Alexey Kardashevskiy Dec. 2, 2019, 5:58 a.m. UTC | #2

On 02/12/2019 16:36, Alistair Popple wrote:
> On Monday, 2 December 2019 12:59:49 PM AEDT Alexey Kardashevskiy wrote:
>> Here is an attempt to support bigger DMA space for devices
>> supporting DMA masks less than 59 bits (GPUs come into mind
>> first). POWER9 PHBs have an option to map 2 windows at 0
>> and select a windows based on DMA address being below or above
>> 4GB.
>>
>> This adds the "iommu=iommu_bypass" kernel parameter and
> 
> Would it be possible to just enable this by default if the platform supports 
> it? Are there any downsides?

It changes the second DMA window location which is now assumed by QEMU
to be at 0x800.0000.0000.0000 and I do not see an easy way to work
around this.

For example, we start QEMU without VFIO but with emulated XHCI which
will ask for DDW, we (QEMU) have to pick a window location but then we
have to stick to it and if a user later hotplugs an VFIO-PCI, that
physical IOMMU has to support the previously selected DMA window
address; otherwise hotplug is going to fail.

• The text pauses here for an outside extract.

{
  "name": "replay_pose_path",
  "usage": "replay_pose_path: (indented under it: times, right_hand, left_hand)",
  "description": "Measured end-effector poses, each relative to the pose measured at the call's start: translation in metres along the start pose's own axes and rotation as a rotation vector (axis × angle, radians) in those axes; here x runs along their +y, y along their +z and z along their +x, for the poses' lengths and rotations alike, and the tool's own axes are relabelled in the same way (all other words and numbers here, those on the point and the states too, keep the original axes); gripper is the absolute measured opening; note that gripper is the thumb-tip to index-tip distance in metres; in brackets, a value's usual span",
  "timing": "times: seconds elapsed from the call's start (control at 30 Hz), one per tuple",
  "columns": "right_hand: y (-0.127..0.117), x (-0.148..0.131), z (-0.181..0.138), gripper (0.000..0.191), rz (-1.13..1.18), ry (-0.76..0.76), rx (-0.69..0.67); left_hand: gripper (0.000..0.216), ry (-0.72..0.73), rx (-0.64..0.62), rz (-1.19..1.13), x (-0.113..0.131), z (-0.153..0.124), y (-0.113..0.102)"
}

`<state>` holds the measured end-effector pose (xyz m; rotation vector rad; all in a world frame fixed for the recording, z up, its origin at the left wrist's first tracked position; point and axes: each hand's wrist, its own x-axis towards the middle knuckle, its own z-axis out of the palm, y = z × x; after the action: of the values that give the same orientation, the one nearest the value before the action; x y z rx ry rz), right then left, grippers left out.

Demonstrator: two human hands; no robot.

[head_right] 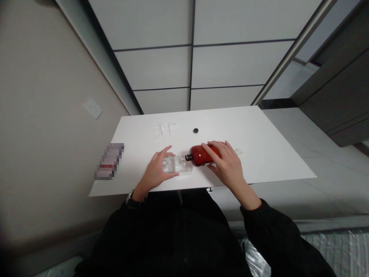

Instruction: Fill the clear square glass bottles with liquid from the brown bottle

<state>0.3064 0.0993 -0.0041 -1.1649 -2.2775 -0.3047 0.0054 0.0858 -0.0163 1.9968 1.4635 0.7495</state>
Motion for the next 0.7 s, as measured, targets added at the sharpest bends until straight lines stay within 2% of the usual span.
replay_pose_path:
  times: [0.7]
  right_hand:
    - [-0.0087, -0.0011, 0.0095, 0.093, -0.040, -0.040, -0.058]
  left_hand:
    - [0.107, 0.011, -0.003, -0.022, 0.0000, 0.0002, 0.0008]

The question is how to tell QEMU about this new offset and what we do
about migration from P8 (which let's say did have a VFIO device which we
unplug before the migration) to P9 with a prospect of hotplugging an
VFIO device but this time with this GTE4GB bit set.


> Adding it as an option seems like it would make 
> things harder to support and reduces the amount of testing/use it would get.

Yeah, this why this is an RFC...


>> supports VFIO+pseries machine - current this requires telling
>> upstream+unmodified QEMU about this via
>> -global spapr-pci-host-bridge.dma64_win_addr=0x100000000
>> or per-phb property. 4/4 advertises the new option but
>> there is no automation around it in QEMU (should it be?).
>>
>> For now it is either 1<<59 or 4GB mode; dynamic switching is
>> not supported (could be via sysfs).
>>
>> This is based on sha1
>> a6ed68d6468b Linus Torvalds "Merge tag 'drm-next-2019-11-27' of git://
> anongit.freedesktop.org/drm/drm".
> 
> Are you sure?

Almost. It should have been HEAD^^^^^..HEAD instead of HEAD^^^^..HEAD :)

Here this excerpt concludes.